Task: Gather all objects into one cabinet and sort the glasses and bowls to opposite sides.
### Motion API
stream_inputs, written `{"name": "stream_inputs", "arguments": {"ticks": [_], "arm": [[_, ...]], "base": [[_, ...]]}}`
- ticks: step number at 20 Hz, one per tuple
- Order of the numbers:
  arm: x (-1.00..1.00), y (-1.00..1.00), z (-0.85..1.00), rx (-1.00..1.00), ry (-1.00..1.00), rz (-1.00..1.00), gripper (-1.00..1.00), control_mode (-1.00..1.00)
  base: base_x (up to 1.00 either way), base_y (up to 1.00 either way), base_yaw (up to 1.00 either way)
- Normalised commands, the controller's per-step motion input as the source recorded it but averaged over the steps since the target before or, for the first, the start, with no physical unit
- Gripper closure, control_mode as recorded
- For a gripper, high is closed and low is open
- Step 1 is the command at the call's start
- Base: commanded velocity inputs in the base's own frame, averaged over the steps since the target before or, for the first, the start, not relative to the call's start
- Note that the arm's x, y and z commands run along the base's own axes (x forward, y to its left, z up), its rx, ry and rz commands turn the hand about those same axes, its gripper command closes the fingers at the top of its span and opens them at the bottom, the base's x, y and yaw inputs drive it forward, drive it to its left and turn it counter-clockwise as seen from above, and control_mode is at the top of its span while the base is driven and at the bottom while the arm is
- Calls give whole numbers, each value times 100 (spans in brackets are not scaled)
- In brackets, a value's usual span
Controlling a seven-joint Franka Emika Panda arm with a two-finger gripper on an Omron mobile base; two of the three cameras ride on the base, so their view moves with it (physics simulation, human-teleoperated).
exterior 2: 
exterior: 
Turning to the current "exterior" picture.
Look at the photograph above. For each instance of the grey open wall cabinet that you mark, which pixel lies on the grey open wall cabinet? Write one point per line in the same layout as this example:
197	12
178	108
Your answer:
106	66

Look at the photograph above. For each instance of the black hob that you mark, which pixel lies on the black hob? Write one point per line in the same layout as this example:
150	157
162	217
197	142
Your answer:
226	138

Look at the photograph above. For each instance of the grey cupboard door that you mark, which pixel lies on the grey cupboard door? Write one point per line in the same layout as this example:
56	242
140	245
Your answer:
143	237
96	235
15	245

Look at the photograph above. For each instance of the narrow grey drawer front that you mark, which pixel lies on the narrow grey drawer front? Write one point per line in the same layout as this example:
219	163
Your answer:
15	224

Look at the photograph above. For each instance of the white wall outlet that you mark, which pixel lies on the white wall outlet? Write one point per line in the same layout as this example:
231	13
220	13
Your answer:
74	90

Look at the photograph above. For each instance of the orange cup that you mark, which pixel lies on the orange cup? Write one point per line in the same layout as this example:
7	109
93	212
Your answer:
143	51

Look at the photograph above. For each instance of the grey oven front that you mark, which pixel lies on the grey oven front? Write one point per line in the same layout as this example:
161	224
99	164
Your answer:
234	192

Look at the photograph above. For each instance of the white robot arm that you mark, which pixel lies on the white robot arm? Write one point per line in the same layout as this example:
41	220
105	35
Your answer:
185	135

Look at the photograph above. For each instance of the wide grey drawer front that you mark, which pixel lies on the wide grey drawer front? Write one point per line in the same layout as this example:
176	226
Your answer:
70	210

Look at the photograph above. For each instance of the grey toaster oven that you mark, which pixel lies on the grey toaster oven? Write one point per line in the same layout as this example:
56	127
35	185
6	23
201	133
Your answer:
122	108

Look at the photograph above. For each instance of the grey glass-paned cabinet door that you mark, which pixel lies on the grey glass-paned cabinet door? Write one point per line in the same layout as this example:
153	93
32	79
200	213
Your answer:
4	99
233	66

───

■ HOW TO COMPLETE THIS TASK
Retype exactly the lines from the first line of the records above through the line containing "Turning to the", both included, and nothing else.

■ THE ANSWER
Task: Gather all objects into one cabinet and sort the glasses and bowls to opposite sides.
### Motion API
stream_inputs, written `{"name": "stream_inputs", "arguments": {"ticks": [_], "arm": [[_, ...]], "base": [[_, ...]]}}`
- ticks: step number at 20 Hz, one per tuple
- Order of the numbers:
  arm: x (-1.00..1.00), y (-1.00..1.00), z (-0.85..1.00), rx (-1.00..1.00), ry (-1.00..1.00), rz (-1.00..1.00), gripper (-1.00..1.00), control_mode (-1.00..1.00)
  base: base_x (up to 1.00 either way), base_y (up to 1.00 either way), base_yaw (up to 1.00 either way)
- Normalised commands, the controller's per-step motion input as the source recorded it but averaged over the steps since the target before or, for the first, the start, with no physical unit
- Gripper closure, control_mode as recorded
- For a gripper, high is closed and low is open
- Step 1 is the command at the call's start
- Base: commanded velocity inputs in the base's own frame, averaged over the steps since the target before or, for the first, the start, not relative to the call's start
- Note that the arm's x, y and z commands run along the base's own axes (x forward, y to its left, z up), its rx, ry and rz commands turn the hand about those same axes, its gripper command closes the fingers at the top of its span and opens them at the bottom, the base's x, y and yaw inputs drive it forward, drive it to its left and turn it counter-clockwise as seen from above, and control_mode is at the top of its span while the base is driven and at the bottom while the arm is
- Calls give whole numbers, each value times 100 (spans in brackets are not scaled)
- In brackets, a value's usual span
Controlling a seven-joint Franka Emika Panda arm with a two-finger gripper on an Omron mobile base; two of the three cameras ride on the base, so their view moves with it (physics simulation, human-teleoperated).
exterior 2: 
exterior: 
Turning to the current "exterior" picture.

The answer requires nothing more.